I used to work as a teacher so I’ve heard all kinds of excuses for not getting homework done. I really have heard “My dog ate my paper.” Little dudes can get very creative when they’re trying to skeeve out of work. They, however, have nothing on these scientist dudes.

They work with the elementary-est of sub-atomic particles. In particular, Holger Bech Nielsen, of the Niels Bohr Institute in Copenhagen, and Masao Ninomiya of the Yukawa Institute for Theoretical Physics in Kyoto, Japan, are trying to find the Higgs boson (or particle if the word boson makes you giggle). So far, the Higgs particle has eluded all our attempts to produce it so that scientists can confirm that it does, in fact, exist and is what gives all other elementary particles mass. It is the current Holy Grail of high-energy particle physics.

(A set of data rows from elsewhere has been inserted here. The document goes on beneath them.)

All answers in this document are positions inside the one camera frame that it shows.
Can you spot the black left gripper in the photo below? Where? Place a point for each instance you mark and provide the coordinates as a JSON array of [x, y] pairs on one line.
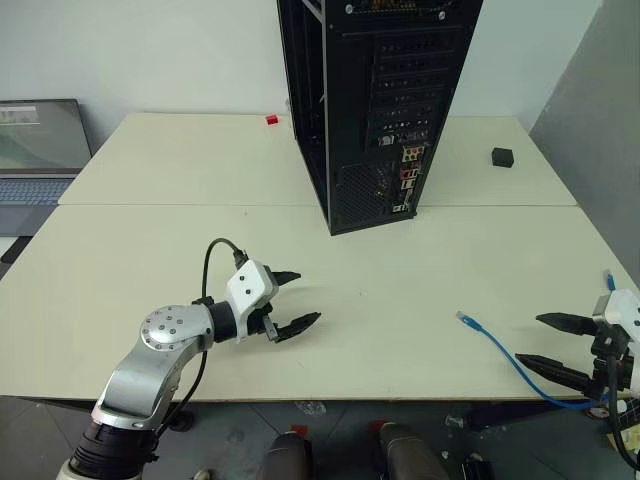
[[257, 322]]

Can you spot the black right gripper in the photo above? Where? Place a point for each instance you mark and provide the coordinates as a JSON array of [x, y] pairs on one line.
[[610, 357]]

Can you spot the crumpled white scrap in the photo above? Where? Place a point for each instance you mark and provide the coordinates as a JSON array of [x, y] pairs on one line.
[[310, 407]]

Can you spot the small metal floor piece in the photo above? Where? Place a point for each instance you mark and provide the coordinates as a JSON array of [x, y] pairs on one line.
[[454, 421]]

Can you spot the black ribbed block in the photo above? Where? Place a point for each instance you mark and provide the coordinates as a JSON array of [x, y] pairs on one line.
[[477, 467]]

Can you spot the dark rounded shape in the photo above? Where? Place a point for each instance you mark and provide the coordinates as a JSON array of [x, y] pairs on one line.
[[407, 452], [285, 457]]

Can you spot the black round table foot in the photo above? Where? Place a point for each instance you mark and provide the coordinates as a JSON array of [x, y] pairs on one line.
[[181, 421]]

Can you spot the small red block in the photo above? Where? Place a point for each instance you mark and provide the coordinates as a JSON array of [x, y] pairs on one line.
[[272, 120]]

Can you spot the small black cube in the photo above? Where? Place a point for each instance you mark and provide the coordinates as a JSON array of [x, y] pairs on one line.
[[502, 157]]

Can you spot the black computer tower case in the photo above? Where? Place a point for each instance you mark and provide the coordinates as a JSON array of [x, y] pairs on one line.
[[385, 100]]

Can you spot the grey laptop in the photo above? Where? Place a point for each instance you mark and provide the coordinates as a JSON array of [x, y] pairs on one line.
[[35, 150]]

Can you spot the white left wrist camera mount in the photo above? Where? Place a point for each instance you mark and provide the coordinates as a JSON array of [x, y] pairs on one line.
[[248, 287]]

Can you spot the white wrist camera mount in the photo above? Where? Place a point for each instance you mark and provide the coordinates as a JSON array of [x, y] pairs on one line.
[[622, 307], [248, 287]]

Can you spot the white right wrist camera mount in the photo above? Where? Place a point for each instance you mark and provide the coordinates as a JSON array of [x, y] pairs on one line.
[[622, 307]]

Well, Nielsen and Ninomiya have an interesting idea why we haven’t found it yet.

According to them, the creation of a Higgs particle could be so abhorrent to nature that it could cause time ripples that would travel back in time to interfere with experiments in the current day. Yes. What they’re saying is they couldn’t get their work done because the universe hates them and sent time-traveling warriors back in time to eliminate them.

Mmmmmmmm. Why does that sound so familiar? Oh, well. I’m sure it’ll come to me. In the meantime, let’s hear what Nielsen has to say about why experiments to find the Higgs particle in the Large Hadron Collider were terminated.

“It must be our prediction that all Higgs producing machines shall have bad luck,” Dr. Nielsen said in an e-mail message. In an unpublished essay, Dr. Nielson said of the theory, “Well, one could even almost say that we have a model for God.” It is their guess, he went on, “that He rather hates Higgs particles, and attempts to avoid them.”

This malign influence from the future, they argue, could explain why the United States Superconducting Supercollider, also designed to find the Higgs, was canceled in 1993 after billions of dollars had already been spent, an event so unlikely that Dr. Nielsen calls it an “anti-miracle.”

This is beautiful. It’s the perfect all-purpose excuse.

“I wrecked the car because it was so abhorrent to the future that bad karma came back in time to pull my attention away from the road and onto my smartphone at exactly the wrong moment.”

“Why, of course, sir. That sounds reasonable. No ticket for you.”

I will definitely use this one in the future. I just hope my little dudes don’t find out about it.